## What needs to be done
Print the listing exactly as it stands, and skip any pictures in it.

## Data shown
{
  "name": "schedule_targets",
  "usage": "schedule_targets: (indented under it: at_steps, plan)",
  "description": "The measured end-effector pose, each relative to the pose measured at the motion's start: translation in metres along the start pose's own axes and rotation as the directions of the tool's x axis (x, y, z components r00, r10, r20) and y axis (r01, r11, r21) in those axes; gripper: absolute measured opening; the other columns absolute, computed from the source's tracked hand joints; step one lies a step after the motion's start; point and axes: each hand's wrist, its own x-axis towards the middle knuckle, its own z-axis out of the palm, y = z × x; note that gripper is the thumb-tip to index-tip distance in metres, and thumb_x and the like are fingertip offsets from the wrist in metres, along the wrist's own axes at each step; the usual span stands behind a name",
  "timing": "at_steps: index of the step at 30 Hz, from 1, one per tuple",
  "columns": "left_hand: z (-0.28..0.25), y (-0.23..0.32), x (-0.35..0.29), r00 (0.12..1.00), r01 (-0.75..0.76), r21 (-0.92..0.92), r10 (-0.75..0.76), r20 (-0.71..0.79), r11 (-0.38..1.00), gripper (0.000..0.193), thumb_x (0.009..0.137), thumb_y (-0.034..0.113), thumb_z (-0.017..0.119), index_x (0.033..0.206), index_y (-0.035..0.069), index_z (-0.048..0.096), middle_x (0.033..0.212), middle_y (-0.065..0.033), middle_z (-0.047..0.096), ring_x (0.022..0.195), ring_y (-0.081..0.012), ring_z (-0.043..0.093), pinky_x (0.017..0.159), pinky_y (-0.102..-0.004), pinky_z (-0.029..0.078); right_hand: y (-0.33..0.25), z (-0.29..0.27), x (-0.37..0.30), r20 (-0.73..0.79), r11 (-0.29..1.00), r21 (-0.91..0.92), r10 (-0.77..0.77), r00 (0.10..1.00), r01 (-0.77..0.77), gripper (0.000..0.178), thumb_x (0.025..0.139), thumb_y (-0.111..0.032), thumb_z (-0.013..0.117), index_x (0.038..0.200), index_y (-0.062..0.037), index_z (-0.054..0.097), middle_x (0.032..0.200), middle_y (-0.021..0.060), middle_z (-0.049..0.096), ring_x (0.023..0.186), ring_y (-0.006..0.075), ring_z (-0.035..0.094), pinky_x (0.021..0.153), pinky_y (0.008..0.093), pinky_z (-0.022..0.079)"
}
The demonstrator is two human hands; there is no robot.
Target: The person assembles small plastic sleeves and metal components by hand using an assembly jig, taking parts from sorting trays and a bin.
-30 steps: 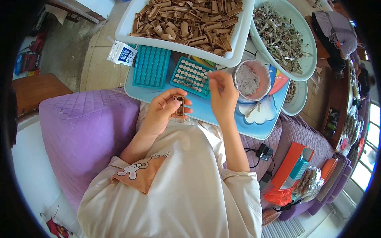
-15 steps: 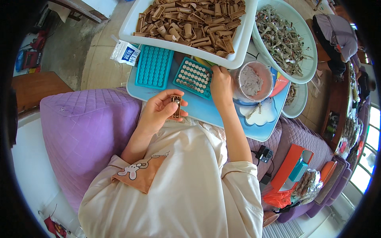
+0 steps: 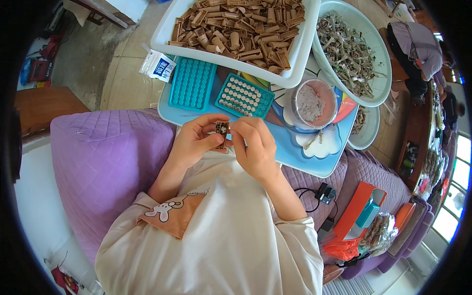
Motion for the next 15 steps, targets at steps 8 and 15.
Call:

## Problem solution
{
  "name": "schedule_targets",
  "usage": "schedule_targets: (indented under it: at_steps, plan)",
  "description": "The measured end-effector pose, each relative to the pose measured at the motion's start: translation in metres along the start pose's own axes and rotation as the directions of the tool's x axis (x, y, z components r00, r10, r20) and y axis (r01, r11, r21) in those axes; gripper: absolute measured opening; the other columns absolute, computed from the source's tracked hand joints; step one lies a step after the motion's start; point and axes: each hand's wrist, its own x-axis towards the middle knuckle, its own z-axis out of the palm, y = z × x; note that gripper is the thumb-tip to index-tip distance in metres, and thumb_x and the like are fingertip offsets from the wrist in metres, along the wrist's own axes at each step; the usual span stands behind a name",
  "timing": "at_steps: index of the step at 30 Hz, from 1, one per tuple",
  "columns": "left_hand: z (-0.28..0.25), y (-0.23..0.32), x (-0.35..0.29), r00 (0.12..1.00), r01 (-0.75..0.76), r21 (-0.92..0.92), r10 (-0.75..0.76), r20 (-0.71..0.79), r11 (-0.38..1.00), gripper (0.000..0.193), thumb_x (0.009..0.137), thumb_y (-0.034..0.113), thumb_z (-0.017..0.119), index_x (0.033..0.206), index_y (-0.035..0.069), index_z (-0.048..0.096), middle_x (0.033..0.212), middle_y (-0.065..0.033), middle_z (-0.047..0.096), ring_x (0.022..0.195), ring_y (-0.081..0.012), ring_z (-0.043..0.093), pinky_x (0.017..0.159), pinky_y (-0.102..-0.004), pinky_z (-0.029..0.078); right_hand: y (-0.33..0.25), z (-0.29..0.27), x (-0.37..0.30), r20 (-0.73..0.79), r11 (-0.29..1.00), r21 (-0.91..0.92), r10 (-0.77..0.77), r00 (0.10..1.00), r01 (-0.77..0.77), gripper (0.000..0.178), thumb_x (0.025..0.139), thumb_y (-0.111..0.032), thumb_z (-0.013..0.117), index_x (0.038..0.200), index_y (-0.062..0.037), index_z (-0.054..0.097), middle_x (0.032..0.200), middle_y (-0.021..0.060), middle_z (-0.049..0.096), ring_x (0.023..0.186), ring_y (-0.006..0.075), ring_z (-0.035..0.094), pinky_x (0.021..0.153), pinky_y (0.008..0.093), pinky_z (-0.022..0.079)"
}
The demonstrator is two human hands; there is no robot.
Target: The person assembles small plastic sleeves and metal components by hand using an assembly jig, taking parts from sorting trays and a bin.
-30 steps: 
-15 steps: 
+0 steps: 
Motion for the next 15 steps, targets at steps 8 and 15.
Call:

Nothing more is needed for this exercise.